このホテルのスイートルームを貸切、二人はワインを傾ける。先日、アルフレッドがプレゼントした特注の大きなネグリジェ姿のオーガスタも上機嫌だ。バスローブ姿の彼が隣に座る。二人がグラスをテーブルに置く。オーガスタが膝の上にアルフレッドを寝そべらせてはだけた胸を揉ませる。オーガスタが微笑む。そして、ゆっくりと抱き上げて仰向けに寝かせた。彼が苦笑いをする。
「これから先の主導権はずっとお前になりそうだな」
「……御不満ですか?」
「いや、悪くはない」
薄い服を脱いだ二人がゆっくりと繋がる。濡れた膣内に肉棒が入っていく。慣れた筈の感覚だったがオーガスタは瞳を潤ませて舌を突き出す。舌先から涎が垂れる。
「……あ、あぁ、すごいです」
「俺の、粗末な、一物で感じてくれて、嬉しいよっ」
「……ああっ!」
突き上げられた彼女が一瞬、跳ねる。しかし、にやりと笑う。
「……私は、旦那様、アルフレッド様を満足させたい、です」
「初めて、名前で呼んだな」
「……好き、ですから」
ゆっくりと腰を回して上下させていく。膣内の肉襞がそこに挿入された男性を逃がすまいと意志を持つように締め付けて抜かれる動きに引き締めて押される動きに絡んでいく。そこに伝わるのは熱量を伴った遺伝子の螺旋に刻まれた快楽だ。

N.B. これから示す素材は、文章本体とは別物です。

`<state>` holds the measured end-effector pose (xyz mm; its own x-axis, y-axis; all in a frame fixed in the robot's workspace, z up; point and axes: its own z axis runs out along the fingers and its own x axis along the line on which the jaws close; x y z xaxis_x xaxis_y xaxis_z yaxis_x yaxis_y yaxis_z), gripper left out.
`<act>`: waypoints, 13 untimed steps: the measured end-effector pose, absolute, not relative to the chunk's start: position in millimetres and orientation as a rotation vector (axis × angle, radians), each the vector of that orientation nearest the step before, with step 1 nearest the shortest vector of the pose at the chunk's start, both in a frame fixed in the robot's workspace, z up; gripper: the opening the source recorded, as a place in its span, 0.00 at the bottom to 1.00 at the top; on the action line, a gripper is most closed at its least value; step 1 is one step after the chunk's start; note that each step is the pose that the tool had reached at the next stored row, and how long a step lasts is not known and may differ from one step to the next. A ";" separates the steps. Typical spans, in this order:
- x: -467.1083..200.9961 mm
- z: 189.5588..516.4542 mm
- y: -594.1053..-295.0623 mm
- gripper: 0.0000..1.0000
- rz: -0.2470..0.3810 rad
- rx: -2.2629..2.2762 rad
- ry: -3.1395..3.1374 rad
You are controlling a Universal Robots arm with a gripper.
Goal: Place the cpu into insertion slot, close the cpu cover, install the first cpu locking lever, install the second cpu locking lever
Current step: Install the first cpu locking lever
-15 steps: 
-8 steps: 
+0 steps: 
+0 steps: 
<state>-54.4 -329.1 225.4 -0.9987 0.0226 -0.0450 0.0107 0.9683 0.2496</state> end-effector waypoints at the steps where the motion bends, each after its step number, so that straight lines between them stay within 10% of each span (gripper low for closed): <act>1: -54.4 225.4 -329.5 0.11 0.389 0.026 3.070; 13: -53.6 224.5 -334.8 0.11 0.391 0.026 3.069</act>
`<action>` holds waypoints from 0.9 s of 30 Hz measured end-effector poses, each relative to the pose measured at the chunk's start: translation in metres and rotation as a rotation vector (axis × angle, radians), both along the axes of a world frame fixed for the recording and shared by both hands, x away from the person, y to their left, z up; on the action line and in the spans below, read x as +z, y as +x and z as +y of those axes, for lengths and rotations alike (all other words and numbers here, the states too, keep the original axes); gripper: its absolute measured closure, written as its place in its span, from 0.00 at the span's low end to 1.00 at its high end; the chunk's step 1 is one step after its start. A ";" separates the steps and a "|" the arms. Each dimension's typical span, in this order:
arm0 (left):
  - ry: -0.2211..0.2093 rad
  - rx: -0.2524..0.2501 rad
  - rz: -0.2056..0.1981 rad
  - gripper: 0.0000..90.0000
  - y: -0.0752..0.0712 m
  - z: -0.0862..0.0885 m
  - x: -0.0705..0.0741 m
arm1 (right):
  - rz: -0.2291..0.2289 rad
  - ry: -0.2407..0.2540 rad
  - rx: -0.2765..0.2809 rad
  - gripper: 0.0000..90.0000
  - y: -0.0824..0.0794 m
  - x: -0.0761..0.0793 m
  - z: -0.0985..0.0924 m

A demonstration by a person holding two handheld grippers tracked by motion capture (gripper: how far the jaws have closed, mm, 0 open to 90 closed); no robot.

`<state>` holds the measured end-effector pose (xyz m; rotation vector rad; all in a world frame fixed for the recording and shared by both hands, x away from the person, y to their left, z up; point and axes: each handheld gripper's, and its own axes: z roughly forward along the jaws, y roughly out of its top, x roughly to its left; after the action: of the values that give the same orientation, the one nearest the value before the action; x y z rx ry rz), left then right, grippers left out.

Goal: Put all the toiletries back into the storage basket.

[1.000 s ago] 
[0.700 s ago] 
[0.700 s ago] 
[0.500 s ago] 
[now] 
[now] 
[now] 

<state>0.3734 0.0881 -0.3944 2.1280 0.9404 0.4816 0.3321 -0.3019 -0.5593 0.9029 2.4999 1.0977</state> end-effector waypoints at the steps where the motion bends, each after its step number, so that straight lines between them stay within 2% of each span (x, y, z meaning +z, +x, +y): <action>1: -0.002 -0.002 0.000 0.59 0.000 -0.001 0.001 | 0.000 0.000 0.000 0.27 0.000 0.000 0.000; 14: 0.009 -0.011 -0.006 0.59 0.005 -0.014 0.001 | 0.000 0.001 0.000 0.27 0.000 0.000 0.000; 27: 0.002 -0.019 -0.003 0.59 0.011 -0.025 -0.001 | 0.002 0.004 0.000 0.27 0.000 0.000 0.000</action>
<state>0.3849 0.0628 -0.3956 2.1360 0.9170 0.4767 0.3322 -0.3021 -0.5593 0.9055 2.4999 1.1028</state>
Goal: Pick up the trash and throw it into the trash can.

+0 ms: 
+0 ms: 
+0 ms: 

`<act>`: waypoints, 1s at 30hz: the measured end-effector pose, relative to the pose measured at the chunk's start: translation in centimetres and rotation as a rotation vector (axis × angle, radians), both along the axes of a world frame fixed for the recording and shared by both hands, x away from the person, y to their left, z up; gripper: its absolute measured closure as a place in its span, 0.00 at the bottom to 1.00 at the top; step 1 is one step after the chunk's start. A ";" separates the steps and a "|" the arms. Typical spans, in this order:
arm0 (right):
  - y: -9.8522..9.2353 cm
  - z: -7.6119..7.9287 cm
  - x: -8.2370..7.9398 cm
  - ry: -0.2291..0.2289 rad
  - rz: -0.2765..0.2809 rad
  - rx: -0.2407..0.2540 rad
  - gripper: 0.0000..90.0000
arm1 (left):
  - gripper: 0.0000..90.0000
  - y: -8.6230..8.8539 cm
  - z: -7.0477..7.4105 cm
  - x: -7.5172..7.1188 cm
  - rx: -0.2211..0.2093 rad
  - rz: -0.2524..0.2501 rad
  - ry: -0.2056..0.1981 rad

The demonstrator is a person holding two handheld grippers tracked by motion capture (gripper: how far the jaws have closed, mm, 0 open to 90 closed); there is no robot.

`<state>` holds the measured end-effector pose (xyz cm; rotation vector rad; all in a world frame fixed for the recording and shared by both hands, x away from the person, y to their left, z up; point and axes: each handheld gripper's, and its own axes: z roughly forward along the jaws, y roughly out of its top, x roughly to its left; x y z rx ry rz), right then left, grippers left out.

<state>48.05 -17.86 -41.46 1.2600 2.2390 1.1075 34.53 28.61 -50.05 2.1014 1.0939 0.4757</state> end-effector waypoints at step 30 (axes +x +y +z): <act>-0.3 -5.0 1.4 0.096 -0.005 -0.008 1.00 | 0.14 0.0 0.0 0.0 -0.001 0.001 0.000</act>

「……あぁぁんっ、ああ、ひゃうっ、んあっ、おっ、おっ」
「ああっ! く、すっごい、今日は、いち、だんっ、と……」
いつもと違うオーガスタの乱れっぷりにアルフレッドは暴発しないように耐えるのが精一杯だった。結合部だけではない、上から降る吐息のにおい、肌に触れる白虎の毛のやわらかさ、この空間に存在する濃密な男と女が作り出す性の狂気。

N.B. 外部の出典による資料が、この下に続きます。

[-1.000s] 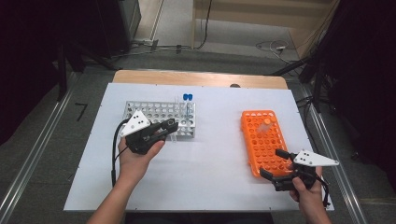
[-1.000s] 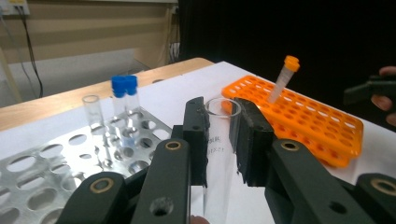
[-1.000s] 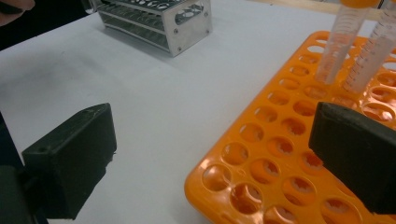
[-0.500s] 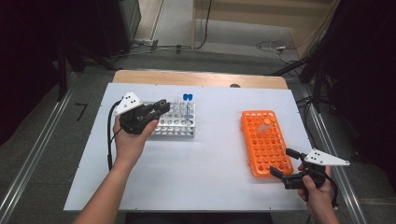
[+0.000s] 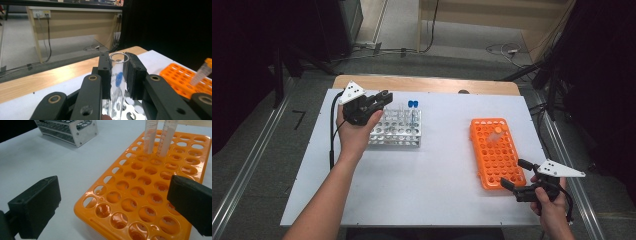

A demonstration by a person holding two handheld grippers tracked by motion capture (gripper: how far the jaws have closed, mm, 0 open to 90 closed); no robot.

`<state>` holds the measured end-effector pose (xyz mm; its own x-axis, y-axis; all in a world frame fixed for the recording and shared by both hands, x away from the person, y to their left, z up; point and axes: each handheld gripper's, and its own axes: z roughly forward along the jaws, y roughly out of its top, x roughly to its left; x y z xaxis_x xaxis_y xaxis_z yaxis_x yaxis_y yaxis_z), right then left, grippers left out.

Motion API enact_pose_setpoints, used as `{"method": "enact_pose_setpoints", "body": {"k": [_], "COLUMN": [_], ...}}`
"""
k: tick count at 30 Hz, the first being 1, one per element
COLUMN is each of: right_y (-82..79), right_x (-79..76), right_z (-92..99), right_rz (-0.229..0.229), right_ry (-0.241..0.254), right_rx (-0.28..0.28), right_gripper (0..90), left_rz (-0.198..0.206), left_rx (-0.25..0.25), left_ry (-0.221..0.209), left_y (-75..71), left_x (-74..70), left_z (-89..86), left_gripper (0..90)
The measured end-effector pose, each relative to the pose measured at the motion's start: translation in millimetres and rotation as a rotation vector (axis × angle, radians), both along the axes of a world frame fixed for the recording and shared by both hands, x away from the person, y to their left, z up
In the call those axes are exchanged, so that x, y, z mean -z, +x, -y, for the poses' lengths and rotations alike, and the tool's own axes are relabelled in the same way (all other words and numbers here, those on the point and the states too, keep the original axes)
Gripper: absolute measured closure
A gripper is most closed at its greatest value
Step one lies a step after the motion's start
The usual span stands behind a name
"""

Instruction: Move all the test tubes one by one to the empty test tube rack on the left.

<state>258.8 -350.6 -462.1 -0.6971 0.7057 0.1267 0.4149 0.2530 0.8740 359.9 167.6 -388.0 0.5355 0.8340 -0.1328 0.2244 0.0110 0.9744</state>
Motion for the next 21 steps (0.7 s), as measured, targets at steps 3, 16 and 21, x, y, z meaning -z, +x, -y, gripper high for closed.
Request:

オーガスタが胸を揺らす、既に顔は普段の静かな佇まいが吹き飛んだ獣である。
「……アルフレッド様、好きです、すきです、すきれしゅ、らいしゅき……」
「俺もだよ……」
「……あぁぁあぁあああぁぁぁぁ!!!!!!!!!」
雄叫びを上げたオーガスタが絶頂を迎え、それと同時にアルフレッドも精を放出した。
◇ ◇ ◇
応接室には二人、館の主人の吸血鬼アルフレッドと金商人のエルフのイワノフだ。
「美味いロールケーキだ」
「美味い筈だ、俺とオーガスタが一緒に作った」
「フハッ! アルフレッド、お前もとうとう菓子屋に転職か」
「それも良いかも知れんな」
「……冗談のつもりだったんだがな、お前も変わったな」
「まあ、近い内に隠遁生活さ、そしたらオーガスタとのんびり暮らしたい、貯えがなくなりゃその時さ」
「……有難いお言葉です」
「うわあっ! 居るなら声をかけろ」
「……じいや様からの御葉書です」
「お前の元の傳役か、リタイアしたんだったな」
「そうだ。何々、『ラーメン屋を始めました』、そうか……腰が悪い筈なんだがな」
「オーガスタ、キミはアルフレッドの事をどう思う」
「……いつかは本当の旦那様」
「照れるな」
「はあ……お幸せに、だな」
「……ぶい」
ピースサインをして恭しく頭を下げてオーガスタが応接室から出ていった。